# Stendker Tefe Discus and Wild Altums



## mbkemp (Dec 15, 2016)

Beautiful!! They will be a sight to behold as they grow

My curious side wonders what treatments you used to solve hex? I always learn from your disease treatment posts


Sent from my iPhone using Tapatalk


----------



## Greggz (May 19, 2008)

In general I have never been a fan of Angels........but I have to say, those Altums are spectacular!

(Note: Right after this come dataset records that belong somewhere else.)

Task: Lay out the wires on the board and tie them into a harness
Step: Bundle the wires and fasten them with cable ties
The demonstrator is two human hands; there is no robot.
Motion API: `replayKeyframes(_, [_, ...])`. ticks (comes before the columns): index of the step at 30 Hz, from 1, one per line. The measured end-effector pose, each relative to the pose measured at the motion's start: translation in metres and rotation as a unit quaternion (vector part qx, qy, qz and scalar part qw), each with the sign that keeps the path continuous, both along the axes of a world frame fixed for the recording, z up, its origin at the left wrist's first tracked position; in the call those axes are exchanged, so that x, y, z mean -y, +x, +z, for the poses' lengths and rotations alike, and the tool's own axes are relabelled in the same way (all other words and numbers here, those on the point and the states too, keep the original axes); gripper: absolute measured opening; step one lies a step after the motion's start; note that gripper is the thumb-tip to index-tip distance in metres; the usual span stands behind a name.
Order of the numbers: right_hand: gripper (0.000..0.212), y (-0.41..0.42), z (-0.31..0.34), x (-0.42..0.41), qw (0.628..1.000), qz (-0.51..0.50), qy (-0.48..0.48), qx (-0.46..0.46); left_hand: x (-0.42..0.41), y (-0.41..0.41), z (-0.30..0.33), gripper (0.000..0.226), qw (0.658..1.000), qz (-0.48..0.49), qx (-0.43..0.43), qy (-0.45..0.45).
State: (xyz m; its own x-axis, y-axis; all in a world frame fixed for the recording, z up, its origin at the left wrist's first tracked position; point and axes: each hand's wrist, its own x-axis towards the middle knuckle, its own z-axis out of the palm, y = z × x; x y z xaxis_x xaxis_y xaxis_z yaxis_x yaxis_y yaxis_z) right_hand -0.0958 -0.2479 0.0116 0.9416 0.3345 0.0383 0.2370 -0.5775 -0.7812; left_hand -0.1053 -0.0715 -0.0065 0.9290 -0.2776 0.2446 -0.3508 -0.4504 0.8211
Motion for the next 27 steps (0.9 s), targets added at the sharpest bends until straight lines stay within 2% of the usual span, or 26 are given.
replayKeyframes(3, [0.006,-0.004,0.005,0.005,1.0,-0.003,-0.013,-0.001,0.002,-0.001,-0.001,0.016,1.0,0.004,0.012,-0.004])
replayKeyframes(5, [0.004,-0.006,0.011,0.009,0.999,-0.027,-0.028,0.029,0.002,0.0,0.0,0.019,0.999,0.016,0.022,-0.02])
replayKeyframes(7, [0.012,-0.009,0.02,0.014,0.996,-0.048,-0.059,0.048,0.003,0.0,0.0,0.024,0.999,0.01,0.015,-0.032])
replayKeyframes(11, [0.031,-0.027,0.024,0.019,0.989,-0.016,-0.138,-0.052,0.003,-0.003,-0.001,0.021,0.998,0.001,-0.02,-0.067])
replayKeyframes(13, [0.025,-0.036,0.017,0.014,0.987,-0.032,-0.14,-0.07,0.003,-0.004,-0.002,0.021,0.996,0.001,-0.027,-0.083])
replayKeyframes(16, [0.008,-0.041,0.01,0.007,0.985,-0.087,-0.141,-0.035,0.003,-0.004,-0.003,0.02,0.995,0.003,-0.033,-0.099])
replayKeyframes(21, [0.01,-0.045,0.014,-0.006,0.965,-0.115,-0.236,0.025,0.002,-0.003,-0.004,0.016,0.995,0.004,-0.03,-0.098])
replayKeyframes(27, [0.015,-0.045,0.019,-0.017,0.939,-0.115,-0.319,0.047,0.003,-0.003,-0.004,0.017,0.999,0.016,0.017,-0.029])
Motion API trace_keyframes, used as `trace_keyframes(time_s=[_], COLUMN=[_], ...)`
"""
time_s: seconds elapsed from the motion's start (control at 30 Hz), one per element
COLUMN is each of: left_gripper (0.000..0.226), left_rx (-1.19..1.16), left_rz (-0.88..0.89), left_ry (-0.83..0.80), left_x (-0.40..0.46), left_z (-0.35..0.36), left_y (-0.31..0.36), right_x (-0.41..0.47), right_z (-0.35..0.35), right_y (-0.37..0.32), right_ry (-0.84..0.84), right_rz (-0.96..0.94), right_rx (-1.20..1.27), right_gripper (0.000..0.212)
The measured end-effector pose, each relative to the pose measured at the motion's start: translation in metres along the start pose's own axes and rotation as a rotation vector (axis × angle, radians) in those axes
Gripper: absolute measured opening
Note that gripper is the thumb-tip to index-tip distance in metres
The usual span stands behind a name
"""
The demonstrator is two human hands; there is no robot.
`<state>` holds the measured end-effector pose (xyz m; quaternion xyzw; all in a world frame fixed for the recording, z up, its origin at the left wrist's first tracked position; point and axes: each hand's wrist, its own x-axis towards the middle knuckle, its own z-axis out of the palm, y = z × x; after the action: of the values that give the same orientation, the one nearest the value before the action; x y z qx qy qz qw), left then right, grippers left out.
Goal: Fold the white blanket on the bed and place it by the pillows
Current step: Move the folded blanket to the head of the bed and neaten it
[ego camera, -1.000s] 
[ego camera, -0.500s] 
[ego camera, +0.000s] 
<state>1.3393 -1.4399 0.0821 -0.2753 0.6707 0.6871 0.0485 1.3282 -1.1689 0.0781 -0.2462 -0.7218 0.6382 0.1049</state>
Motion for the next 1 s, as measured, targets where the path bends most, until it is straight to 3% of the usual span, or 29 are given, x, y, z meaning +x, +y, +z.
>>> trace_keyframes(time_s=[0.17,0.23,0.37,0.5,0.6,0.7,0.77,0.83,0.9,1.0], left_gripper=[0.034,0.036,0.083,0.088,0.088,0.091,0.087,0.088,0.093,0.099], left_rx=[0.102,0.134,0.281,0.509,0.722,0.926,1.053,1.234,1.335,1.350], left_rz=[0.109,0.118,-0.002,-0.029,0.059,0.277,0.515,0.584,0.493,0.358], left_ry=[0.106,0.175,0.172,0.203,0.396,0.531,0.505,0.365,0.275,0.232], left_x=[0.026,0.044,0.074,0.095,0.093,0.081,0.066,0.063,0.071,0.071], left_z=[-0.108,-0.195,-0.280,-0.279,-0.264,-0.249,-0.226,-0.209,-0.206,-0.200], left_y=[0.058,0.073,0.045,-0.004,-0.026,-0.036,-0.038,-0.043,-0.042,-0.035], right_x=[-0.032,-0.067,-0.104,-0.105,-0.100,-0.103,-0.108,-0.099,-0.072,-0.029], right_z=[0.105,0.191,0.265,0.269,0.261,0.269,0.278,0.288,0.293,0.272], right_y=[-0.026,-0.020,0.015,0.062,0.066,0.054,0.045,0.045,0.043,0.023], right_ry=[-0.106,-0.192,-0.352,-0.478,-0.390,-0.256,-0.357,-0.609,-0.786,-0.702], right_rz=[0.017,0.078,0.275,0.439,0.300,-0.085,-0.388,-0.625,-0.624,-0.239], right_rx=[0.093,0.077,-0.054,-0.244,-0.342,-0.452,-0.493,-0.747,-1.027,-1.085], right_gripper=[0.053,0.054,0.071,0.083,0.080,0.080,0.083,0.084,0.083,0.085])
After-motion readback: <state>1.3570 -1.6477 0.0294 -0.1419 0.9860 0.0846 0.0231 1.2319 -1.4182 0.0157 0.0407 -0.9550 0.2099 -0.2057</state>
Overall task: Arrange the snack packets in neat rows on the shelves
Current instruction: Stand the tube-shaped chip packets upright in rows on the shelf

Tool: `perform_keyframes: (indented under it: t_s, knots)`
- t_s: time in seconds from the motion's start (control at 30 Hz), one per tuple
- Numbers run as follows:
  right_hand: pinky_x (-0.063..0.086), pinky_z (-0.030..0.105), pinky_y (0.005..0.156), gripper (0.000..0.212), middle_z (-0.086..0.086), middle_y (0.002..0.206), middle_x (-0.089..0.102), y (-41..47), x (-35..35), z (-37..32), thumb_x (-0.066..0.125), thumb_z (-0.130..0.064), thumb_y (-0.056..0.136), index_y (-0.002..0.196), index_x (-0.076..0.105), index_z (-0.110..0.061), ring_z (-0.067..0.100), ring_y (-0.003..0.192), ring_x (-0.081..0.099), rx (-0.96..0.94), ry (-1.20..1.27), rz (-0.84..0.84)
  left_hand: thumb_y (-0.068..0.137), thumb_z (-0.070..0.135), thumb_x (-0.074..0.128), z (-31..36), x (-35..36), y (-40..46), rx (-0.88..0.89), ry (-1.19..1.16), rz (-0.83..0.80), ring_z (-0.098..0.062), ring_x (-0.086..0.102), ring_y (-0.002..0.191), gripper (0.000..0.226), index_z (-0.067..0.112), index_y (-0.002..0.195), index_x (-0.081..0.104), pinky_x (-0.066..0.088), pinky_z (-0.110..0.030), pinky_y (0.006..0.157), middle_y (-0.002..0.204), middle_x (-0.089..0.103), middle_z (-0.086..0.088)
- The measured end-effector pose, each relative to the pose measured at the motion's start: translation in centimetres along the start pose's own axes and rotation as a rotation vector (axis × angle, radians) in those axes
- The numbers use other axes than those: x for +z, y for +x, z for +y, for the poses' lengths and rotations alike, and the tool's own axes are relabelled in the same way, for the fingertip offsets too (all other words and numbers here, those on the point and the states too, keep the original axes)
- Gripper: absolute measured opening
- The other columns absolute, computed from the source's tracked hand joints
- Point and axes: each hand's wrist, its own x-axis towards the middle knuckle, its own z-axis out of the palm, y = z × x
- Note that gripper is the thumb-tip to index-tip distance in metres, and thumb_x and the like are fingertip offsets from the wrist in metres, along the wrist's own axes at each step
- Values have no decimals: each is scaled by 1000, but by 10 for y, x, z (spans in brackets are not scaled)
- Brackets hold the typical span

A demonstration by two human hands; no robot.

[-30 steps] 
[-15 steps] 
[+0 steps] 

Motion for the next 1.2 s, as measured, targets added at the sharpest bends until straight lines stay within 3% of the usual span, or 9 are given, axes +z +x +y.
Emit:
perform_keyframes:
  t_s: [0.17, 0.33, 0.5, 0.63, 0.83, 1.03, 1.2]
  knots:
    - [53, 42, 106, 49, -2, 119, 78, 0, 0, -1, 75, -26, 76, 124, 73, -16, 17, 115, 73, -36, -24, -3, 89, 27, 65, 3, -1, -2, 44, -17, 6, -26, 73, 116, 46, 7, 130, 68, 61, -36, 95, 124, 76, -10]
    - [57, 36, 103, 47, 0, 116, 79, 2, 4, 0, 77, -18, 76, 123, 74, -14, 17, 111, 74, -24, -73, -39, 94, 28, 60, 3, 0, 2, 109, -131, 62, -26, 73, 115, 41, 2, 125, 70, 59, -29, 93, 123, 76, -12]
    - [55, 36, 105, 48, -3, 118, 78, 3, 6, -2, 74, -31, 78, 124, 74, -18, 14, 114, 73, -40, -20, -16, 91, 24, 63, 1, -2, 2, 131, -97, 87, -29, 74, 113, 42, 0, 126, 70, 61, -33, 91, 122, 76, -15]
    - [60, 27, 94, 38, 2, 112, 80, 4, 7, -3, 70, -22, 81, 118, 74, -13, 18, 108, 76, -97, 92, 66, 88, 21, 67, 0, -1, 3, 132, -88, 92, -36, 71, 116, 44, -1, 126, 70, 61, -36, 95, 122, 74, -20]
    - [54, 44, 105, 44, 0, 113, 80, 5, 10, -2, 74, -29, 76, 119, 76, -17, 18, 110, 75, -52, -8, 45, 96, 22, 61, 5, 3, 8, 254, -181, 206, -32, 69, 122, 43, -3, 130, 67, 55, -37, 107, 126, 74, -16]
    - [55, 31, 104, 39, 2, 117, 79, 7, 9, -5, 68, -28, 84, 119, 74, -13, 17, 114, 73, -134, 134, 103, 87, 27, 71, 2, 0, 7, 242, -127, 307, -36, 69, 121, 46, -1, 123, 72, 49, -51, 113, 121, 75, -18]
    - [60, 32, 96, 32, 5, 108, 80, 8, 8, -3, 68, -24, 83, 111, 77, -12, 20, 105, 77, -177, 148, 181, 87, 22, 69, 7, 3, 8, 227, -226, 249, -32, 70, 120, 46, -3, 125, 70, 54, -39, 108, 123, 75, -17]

Very, very good looking fish with an interesting presence that pictures don't capture.


----------



## Discusluv (Dec 24, 2017)

Greggz said:


> In general I have never been a fan of Angels........but I have to say, those Altums are spectacular!
> 
> Very, very good looking fish with an interesting presence that pictures don't capture.


Thank you 
I am right there with you... I have never appreciated Angels until these .
If other Angels have personalities like these do, I was missing out. They really are very curious and engaging.


----------



## Discusluv (Dec 24, 2017)

mbkemp said:


> Beautiful!! They will be a sight to behold as they grow
> 
> My curious side wonders what treatments you used to solve hex? I always learn from your disease treatment posts
> 
> ...


 Mike! Hi! So good to see you here 


He has always been a weak fish, unfortunately. 

Even with pristine conditions- he gets ill every 3-4 months. This time was quite bad. 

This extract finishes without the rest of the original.